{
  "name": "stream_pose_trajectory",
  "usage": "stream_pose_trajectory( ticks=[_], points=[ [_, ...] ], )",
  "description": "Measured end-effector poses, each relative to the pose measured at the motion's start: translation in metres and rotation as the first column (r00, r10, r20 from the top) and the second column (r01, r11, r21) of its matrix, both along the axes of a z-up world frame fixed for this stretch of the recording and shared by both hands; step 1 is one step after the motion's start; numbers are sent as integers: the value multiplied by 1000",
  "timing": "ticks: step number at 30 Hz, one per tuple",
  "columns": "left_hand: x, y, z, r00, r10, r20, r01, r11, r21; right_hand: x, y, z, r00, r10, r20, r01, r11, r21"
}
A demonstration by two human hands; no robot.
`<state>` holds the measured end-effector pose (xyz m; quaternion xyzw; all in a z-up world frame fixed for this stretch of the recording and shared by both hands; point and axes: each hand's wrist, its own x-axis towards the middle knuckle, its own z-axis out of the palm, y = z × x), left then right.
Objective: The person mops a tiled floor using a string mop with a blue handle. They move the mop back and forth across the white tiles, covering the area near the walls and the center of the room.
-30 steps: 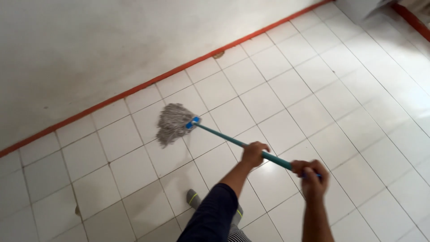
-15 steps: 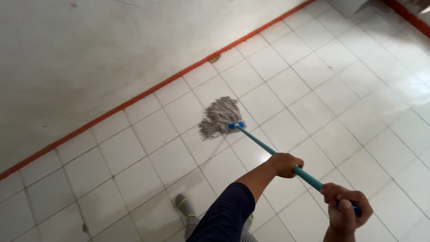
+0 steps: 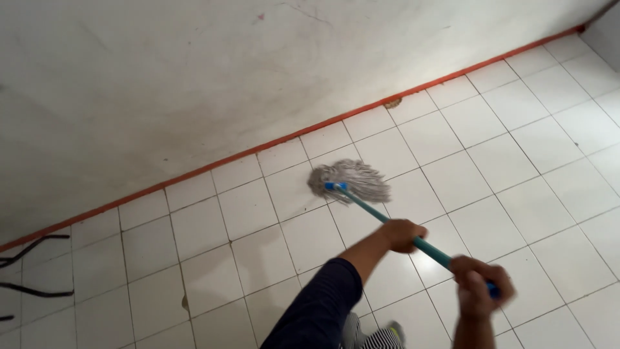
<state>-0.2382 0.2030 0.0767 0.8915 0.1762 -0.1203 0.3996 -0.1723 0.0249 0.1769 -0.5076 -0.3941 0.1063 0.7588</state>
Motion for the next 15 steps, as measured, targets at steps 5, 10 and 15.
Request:
stream_pose_trajectory(
  ticks=[5, 10, 15],
  points=[
    [-91, 69, -59, 975, 218, 34, -218, 976, 11, -53, 79, -33, 936, 352, 18, -353, 934, 63],
    [-170, 104, -89, 880, 473, 46, -475, 875, 94, -100, 130, -84, 870, 493, 10, -493, 870, 13],
    [-192, 121, -100, 824, 567, -3, -565, 821, 77, -103, 165, -76, 796, 598, -92, -597, 801, 45]
  ],
)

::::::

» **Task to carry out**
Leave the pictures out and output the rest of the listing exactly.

» **Response to this task**
{
  "name": "stream_pose_trajectory",
  "usage": "stream_pose_trajectory( ticks=[_], points=[ [_, ...] ], )",
  "description": "Measured end-effector poses, each relative to the pose measured at the motion's start: translation in metres and rotation as the first column (r00, r10, r20 from the top) and the second column (r01, r11, r21) of its matrix, both along the axes of a z-up world frame fixed for this stretch of the recording and shared by both hands; step 1 is one step after the motion's start; numbers are sent as integers: the value multiplied by 1000",
  "timing": "ticks: step number at 30 Hz, one per tuple",
  "columns": "left_hand: x, y, z, r00, r10, r20, r01, r11, r21; right_hand: x, y, z, r00, r10, r20, r01, r11, r21"
}
A demonstration by two human hands; no robot.
`<state>` holds the measured end-effector pose (xyz m; quaternion xyzw; all in a z-up world frame fixed for this stretch of the recording and shared by both hands; point and axes: each hand's wrist, its own x-axis towards the middle knuckle, its own z-axis out of the palm, y = z × x), left then right.
Objective: The person mops a tiled floor using a string mop with a blue handle. They move the mop back and forth across the white tiles, covering the area near the walls and the center of the room.
-30 steps: 
-15 steps: 
+0 steps: 
<state>-0.2382 0.2030 0.0767 0.8915 0.1762 -0.1203 0.3996 -0.1723 0.0249 0.1769 -0.5076 -0.3941 0.1063 0.7588</state>
Motion for the next 15 steps, as measured, targets at steps 5, 10 and 15.
Request:
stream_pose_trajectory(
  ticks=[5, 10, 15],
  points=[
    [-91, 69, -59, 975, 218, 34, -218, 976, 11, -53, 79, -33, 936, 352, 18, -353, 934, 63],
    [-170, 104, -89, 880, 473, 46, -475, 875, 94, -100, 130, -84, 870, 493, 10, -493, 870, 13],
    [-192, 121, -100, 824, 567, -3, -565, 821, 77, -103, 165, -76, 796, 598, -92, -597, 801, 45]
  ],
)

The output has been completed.